Did I Mention I Was Once A Potter?

   
     Hi! I'm Liza and I'm a serial hobbyist. For some 30 odd years, I have been a baker, potter, scrapbooker, photographer and candlestick-maker. Yes, you read it right. Blame my addictive personality, I did all that with a passion to rival a madwoman's. And our storeroom is witness to all the junk still lingering on the shelves.
   
     Most memorable is the fact that I was once a potter. For a good 7 years in my 30s, I was a clay artist. Ever since I can remember I've always wanted to learn pottery. So when a school (The Pettyjohn-Mendoza Pottery School) finally opened in Makati, I became their student for three years.  A few days a week, my afternoons consisted of being elbow deep in mud, wrestling lumps of clay into submission.  The pottery school would hold annual students' exhibitions. I would participate yearly in the hopes that my work would gain some traction or someone would be nice enough to take home my works which have taken over our entire house. Thankfully, some people bought my pieces which encouraged me to continue even though I know I wasn't as talented as most of the potters in my class.


 

     Eventually I was serious enough that I converted my old baking studio into a pottery studio and even bought an electric wheel and a big gas-fired kiln. I was churning out batch after batch of some very ugly pieces and some pretty respectable ones good enough to sell. It was an endless experimentation with new glazes and new shapes to explore on the wheel. Downtime was spent drawing design ideas on my sketchbook and poring over ceramic books and magazines. 
   
     A few years down the road life happened and I realized I cannot make a living out of ceramics. This preoccupation which has taken over my life, leaving little room for anything else, admittedly was not financially viable. So pottery was soon relegated to the background as most of my other hobbies/career attempts. On hindsight I believe my career as a potter did not take off because there was no rhyme or reason to my work. I didn't make a lot of sets of the same items. I failed to establish a distinct look that I could claim my own. I also wasn't focused on a concrete business plan but instead was focused on the alchemy of the firing process. I guess in that regard I am more of an artist than a business person.

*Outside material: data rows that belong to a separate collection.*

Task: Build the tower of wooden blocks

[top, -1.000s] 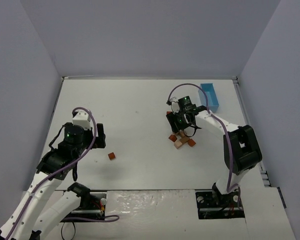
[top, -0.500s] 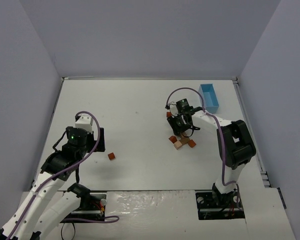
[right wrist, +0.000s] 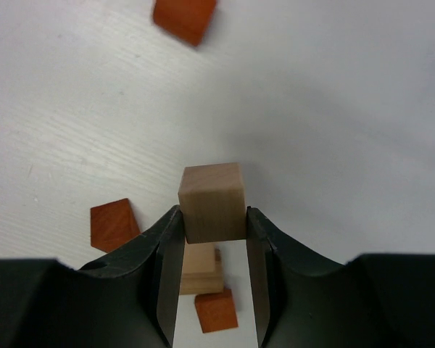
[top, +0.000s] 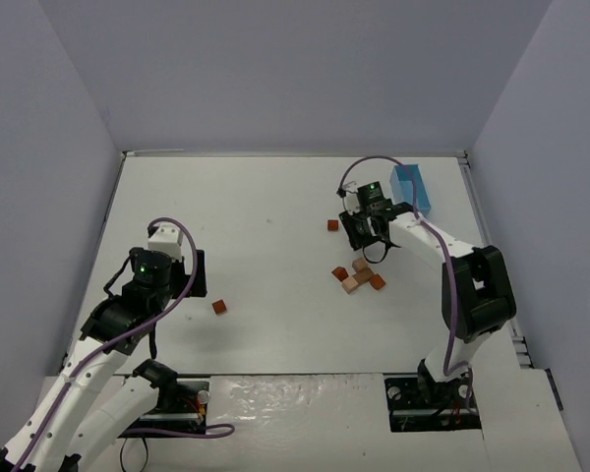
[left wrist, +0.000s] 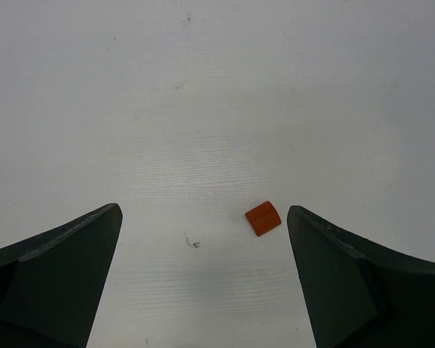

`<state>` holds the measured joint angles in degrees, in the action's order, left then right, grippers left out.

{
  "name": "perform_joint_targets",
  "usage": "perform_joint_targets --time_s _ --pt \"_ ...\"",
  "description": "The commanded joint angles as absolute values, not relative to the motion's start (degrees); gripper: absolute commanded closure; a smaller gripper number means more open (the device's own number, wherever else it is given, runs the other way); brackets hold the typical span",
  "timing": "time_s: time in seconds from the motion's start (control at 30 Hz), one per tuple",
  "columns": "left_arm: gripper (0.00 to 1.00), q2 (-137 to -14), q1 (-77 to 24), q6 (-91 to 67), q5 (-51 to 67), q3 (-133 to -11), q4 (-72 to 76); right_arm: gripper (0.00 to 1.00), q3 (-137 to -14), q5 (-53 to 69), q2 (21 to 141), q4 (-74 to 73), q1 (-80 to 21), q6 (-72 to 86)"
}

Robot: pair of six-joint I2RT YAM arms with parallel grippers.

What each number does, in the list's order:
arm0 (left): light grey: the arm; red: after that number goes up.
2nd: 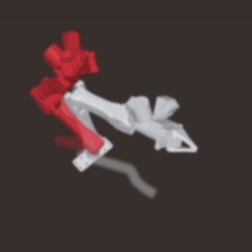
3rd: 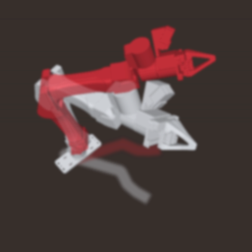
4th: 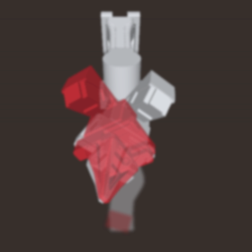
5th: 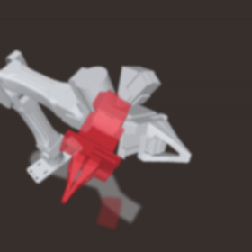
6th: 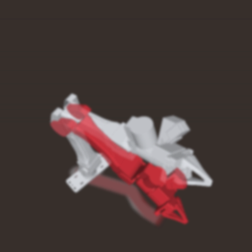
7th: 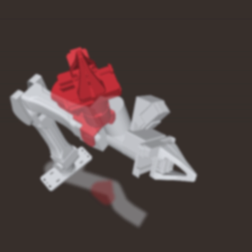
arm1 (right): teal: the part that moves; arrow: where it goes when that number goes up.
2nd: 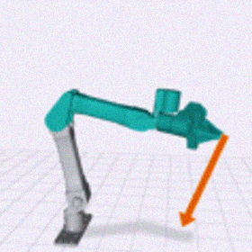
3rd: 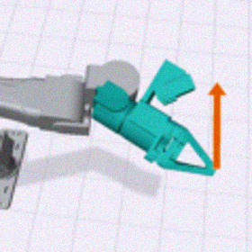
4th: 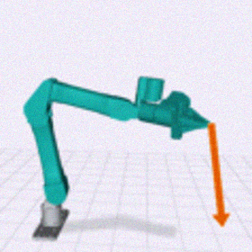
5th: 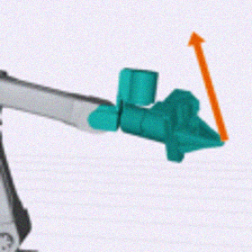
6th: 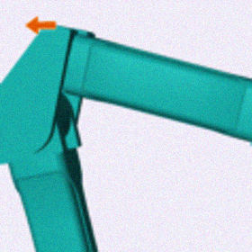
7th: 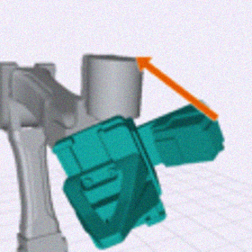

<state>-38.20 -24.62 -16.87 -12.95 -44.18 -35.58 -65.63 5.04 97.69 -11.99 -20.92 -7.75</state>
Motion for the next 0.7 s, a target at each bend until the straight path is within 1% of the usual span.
perform_joint_targets --time_s 0.0,0.1,0.33,0.67 --pt "0.03 -38.48 -24.26 -15.84 -13.1 -45.09 -31.68 1.0 -64.1 0.32 89.02 -11.67 -12.44 -3.13" --pt "0.03 -38.7 -24.17 -15.32 -12.31 -44.94 -31.31 1.0 -60.97 -2.32 88.75 -11.69 -10.25 -1.99" --pt "0.03 -38.76 -24.08 -14.68 -12.04 -44.74 -30.76 1.0 -59.68 1.46 94.7 -11.34 -8.36 -1.92" --pt "0.03 -38.41 -24.07 -14.34 -12.04 -44.57 -30.59 1.0 -59.77 2.84 99.78 -8.22 -6.99 -1.93"
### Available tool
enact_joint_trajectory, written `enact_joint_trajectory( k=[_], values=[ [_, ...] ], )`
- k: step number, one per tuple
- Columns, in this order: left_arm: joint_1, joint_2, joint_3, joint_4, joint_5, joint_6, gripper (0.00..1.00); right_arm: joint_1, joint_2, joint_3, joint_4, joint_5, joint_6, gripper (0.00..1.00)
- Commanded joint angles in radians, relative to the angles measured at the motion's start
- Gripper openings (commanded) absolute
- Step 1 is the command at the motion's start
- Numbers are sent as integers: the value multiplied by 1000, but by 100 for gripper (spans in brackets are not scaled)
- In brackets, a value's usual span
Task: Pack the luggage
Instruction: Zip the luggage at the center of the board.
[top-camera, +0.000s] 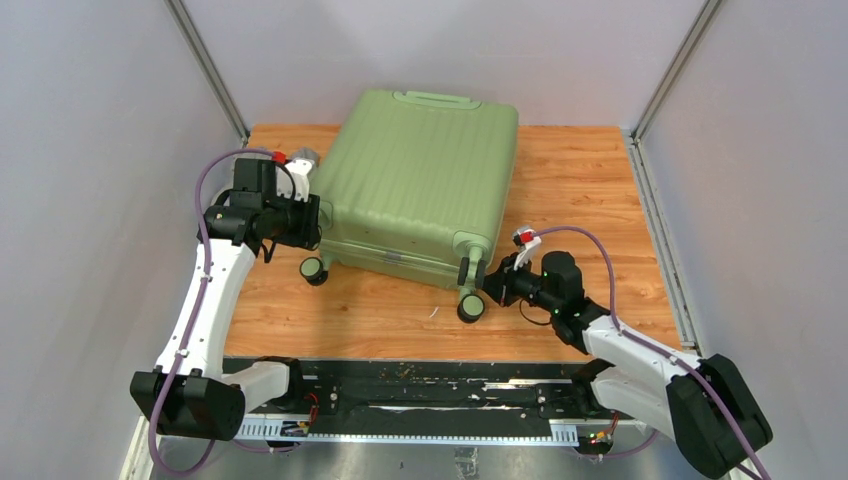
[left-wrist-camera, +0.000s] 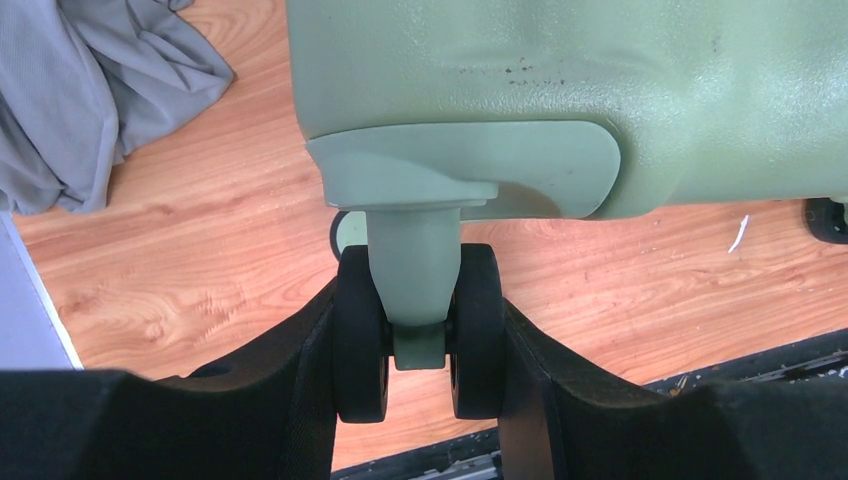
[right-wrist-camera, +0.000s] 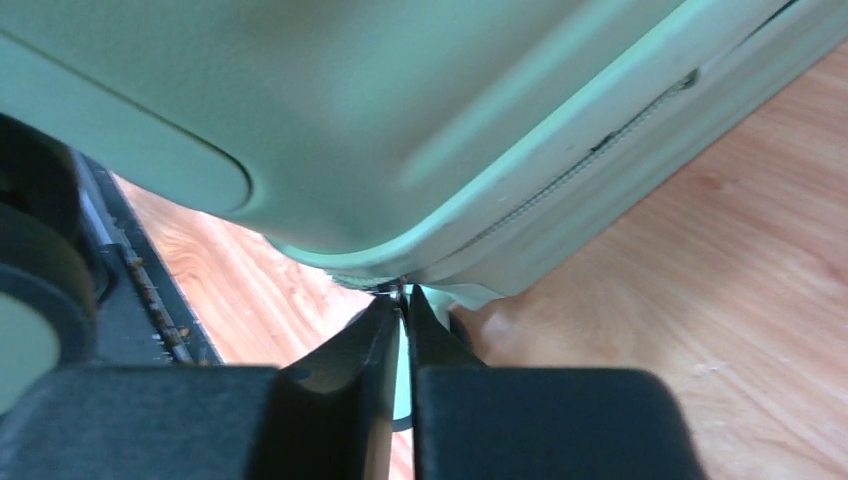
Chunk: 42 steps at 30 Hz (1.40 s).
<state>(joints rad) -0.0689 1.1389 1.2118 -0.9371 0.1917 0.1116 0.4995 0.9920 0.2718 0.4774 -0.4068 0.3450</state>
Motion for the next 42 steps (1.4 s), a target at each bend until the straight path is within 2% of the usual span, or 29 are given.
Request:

     If you would ask me if I'd like to get back to pottery my answer would be a resounding Yes! Maybe eventually I will. It is an activity I can picture myself doing even in my old age. For now I am doing a lot of reminiscing looking at my old photographs and dusting off the old wheel in the storeroom once in a while. Who knows one of these days I just might sit in front of it again, a lump of clay in hand and foot on the pedal ready to create anew.

This was my old studio where I used to lose track of time and work till the wee hours.